Simko A, Hornstein L, Soukup S, Bagamery N
Cincinnati Center for Developmental Disorders, Children's Hospital Medical Center, University of Cincinnati College of Medicine 45229.
Pediatrics. 1989 Apr;83(4):547-52.
In recent years, a number of articles have appeared in the literature concerning the fragile X syndrome; however, in few cases was the diagnosis of the syndrome in young children discussed. A review of 20 children younger than 7 1/2 years of age who had the fragile X syndrome seen at the Cincinnati Center of Developmental Disorders was undertaken in an attempt to establish guidelines that would aid the practicing physician in determining which children should have a chromosomal analysis. All children were developmentally delayed; 95% had speech delays. Short attention span with hyperactivity, temper tantrums, mouthing of objects persisting at an age beyond when it would be expected, autistic behaviors, and poor gross motor coordination were seen in 50% or more of the children. Mental retardation was present in the family history of 65%, and 90% had a family history of at least one of the following: mental retardation, learning disabilities, or hyperactivity. The most common physical findings were long and/or wide and/or protruding ears, prominent jaw and/or long face, high arched palate, and a flattened nasal bridge. The fragile X syndrome can be recognized by noting key aspects of the behavioral and family histories as well as the physical findings.

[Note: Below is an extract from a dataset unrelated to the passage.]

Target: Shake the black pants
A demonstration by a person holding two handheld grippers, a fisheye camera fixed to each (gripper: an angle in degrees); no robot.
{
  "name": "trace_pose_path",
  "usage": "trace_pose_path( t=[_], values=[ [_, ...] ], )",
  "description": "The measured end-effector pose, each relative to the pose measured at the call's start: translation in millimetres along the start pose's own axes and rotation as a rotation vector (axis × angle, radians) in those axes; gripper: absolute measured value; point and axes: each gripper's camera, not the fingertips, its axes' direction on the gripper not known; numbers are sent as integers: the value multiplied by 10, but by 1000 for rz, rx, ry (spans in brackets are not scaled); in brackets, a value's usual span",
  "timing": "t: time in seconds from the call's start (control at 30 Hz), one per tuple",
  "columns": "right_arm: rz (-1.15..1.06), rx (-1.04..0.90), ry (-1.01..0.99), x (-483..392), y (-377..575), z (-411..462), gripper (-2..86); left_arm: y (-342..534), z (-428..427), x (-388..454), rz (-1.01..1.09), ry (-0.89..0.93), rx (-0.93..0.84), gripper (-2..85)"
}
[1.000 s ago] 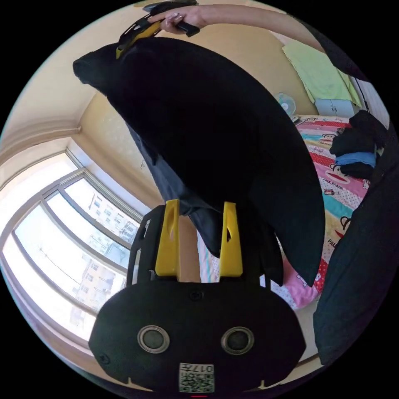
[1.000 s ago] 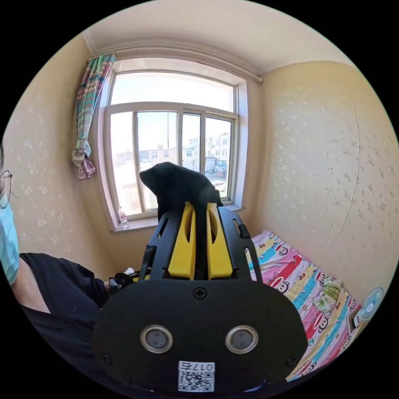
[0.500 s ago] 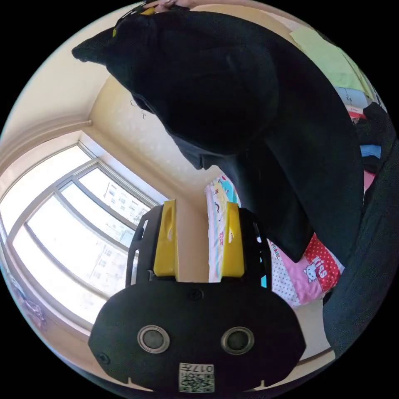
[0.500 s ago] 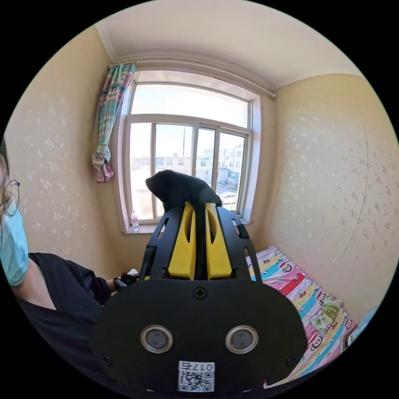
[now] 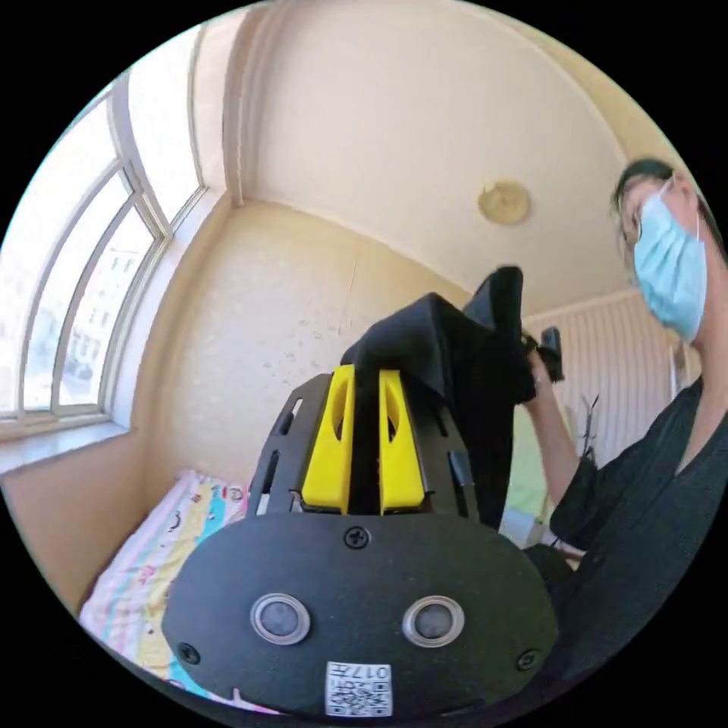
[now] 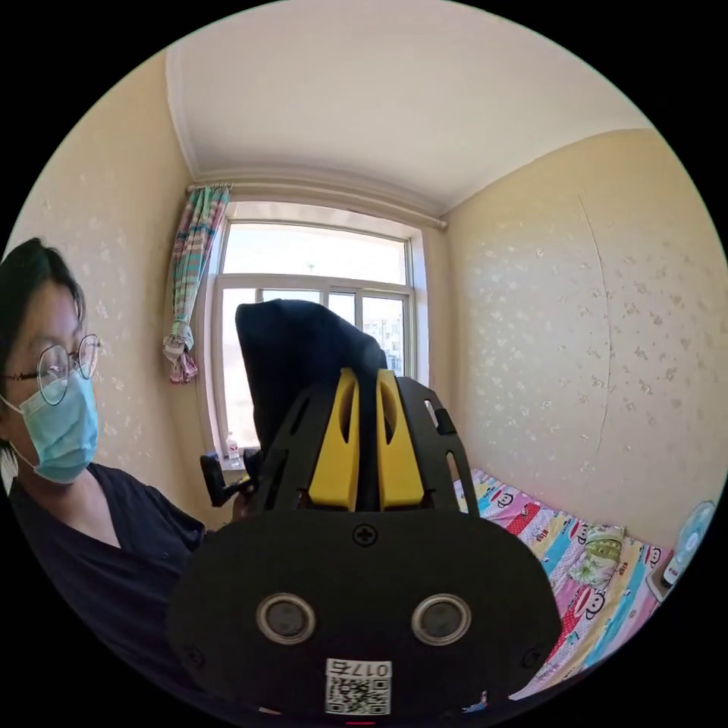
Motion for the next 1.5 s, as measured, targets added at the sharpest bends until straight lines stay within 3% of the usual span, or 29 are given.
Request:
trace_pose_path(
  t=[0.13, 0.2, 0.37, 0.47, 0.57, 0.67, 0.7, 0.73, 0.8, 0.87, 0.93, 1.07, 1.17, 1.3, 1.5],
  values=[
    [-65, 26, -30, 139, -30, -479, 32, -318, 179, -524, -275, 433, 165, 49],
    [-61, 36, -48, 194, -83, -745, 33, -400, 308, -596, -326, 524, 218, 48],
    [-27, 27, 260, 379, -360, -1026, 32, -759, 648, -423, -148, 302, 192, 47],
    [-15, -40, 374, 950, -700, -916, 33, -977, 1339, -662, -119, 231, 120, 48],
    [37, -171, 455, 2149, -1167, -452, 37, -1218, 2611, -1395, -159, 96, -53, 53],
    [172, -258, 584, 3863, -1391, 232, 44, -1102, 4023, -2545, -262, -244, -346, 58],
    [248, -330, 621, 4478, -1297, 414, 41, -864, 4357, -3006, -321, -380, -533, 46],
    [308, -377, 639, 4732, -1221, 457, 38, -561, 4479, -3363, -363, -477, -676, 24],
    [464, -408, 645, 5285, -763, 321, 32, -67, 4416, -3672, -311, -529, -772, 14],
    [438, -428, 620, 5430, -234, 156, 30, 601, 4249, -3907, -239, -554, -899, 12],
    [476, -570, 622, 5606, 483, 33, 28, 1763, 3900, -4234, -255, -599, -1201, 14],
    [860, -1033, 524, 5885, 2679, -431, 28, 3358, 3011, -4453, -440, -623, -1567, 13],
    [1082, -1139, 435, 5716, 3639, -999, 29, 4147, 2371, -4353, -590, -609, -1760, 15],
    [1166, -1244, 406, 5798, 3992, -1508, 33, 4493, 2122, -4197, -671, -538, -1906, 32],
    [1166, -1273, 331, 6424, 3850, -1873, 64, 4495, 2743, -4208, -789, -280, -1878, 98]
  ],
)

近年来,文献中出现了许多关于脆性X综合征的文章;然而,很少有文章讨论幼儿期该综合征的诊断。我们对辛辛那提发育障碍中心收治的20例7岁半以下患有脆性X综合征的儿童进行了回顾性研究,试图制定指导方针,以帮助执业医师确定哪些儿童应进行染色体分析。所有儿童均有发育迟缓;95%有语言发育迟缓。50%或更多的儿童存在注意力短暂伴多动、发脾气、在超过预期年龄仍持续出现咬物行为、自闭症行为以及粗大运动协调性差等问题。65%的儿童家族史中有智力障碍,90%的儿童家族史中至少有以下情况之一:智力障碍、学习障碍或多动。最常见的体格检查发现是耳朵长和/或宽和/或突出、下颌突出和/或脸长、高腭弓以及鼻梁扁平。通过注意行为和家族史的关键方面以及体格检查结果,可以识别脆性X综合征。